• 'Cine-med-ucation' and the hermeneutics of suspicion: representations of amnesia and cognitive impairment in film.

      Capstick, Andrea (2009)
      In recent years there has been a resurgence of interest in the use of arts, humanities and media-based approaches to teaching students in medicine, health, and social care-related disciplines. Here, it is widely assumed that 'the arts' are an undifferentiated force for good which will humanise curricula dominated by medical and scientific perspectives. Such approaches tend, however, to be implemented in something of a theoretical vacuum with little consideration of critical perspectives derived from cultural studies. 'Cinemeducation' is a term recently coined for the use of mainstream films which touch on particular medical conditions or 'disorders' in the education of medical students (Alexander et al, eds 2005). What is overlooked by advocates of this approach is that such films often perpetuate stereotypical views of the nature and causes of physical and emotional ill-being, and collude in their medicalisation.
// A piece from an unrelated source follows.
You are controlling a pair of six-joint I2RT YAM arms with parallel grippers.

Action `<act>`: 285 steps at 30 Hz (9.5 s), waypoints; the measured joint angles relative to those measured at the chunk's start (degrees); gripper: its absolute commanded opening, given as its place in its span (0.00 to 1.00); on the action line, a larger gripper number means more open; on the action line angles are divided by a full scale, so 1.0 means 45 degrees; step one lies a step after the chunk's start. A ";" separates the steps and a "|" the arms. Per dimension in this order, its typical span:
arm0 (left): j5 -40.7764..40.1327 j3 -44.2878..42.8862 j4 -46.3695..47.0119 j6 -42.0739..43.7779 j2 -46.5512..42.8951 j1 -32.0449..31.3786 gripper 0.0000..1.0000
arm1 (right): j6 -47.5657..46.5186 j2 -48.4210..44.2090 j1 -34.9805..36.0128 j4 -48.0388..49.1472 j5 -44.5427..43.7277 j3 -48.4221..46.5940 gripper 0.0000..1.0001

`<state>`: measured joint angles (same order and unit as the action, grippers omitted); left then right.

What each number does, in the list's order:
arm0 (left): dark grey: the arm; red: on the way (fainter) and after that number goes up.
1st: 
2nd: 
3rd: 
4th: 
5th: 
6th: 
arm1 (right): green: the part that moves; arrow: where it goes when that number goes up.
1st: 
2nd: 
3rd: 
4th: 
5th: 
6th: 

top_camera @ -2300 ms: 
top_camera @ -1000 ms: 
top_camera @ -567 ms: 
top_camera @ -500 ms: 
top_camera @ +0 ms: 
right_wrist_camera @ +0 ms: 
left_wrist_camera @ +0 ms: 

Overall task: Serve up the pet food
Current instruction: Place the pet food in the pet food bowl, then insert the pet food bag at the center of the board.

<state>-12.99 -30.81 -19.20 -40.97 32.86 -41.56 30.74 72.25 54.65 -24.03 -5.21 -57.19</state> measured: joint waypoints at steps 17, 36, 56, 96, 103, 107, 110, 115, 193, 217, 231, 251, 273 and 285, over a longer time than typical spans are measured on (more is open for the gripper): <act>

Scriptwriters and directors may also give in to the temptation to sensationalise or misrepresent conditions because this makes for box office success. Finally, there are subtleties related to denotation and connotation in film which mean that little can straightforwardly be assumed about educational outcomes. This presentation will draw on a study of both independent and mainstream films related to memory loss and cognitive impairment in the context of my own teaching in dementia studies, and will include clips from source material. Drawing on Ricoeur's concept of the hermeneutics of suspicion I seek to introduce a note of caution to the current 'arts and health' agenda.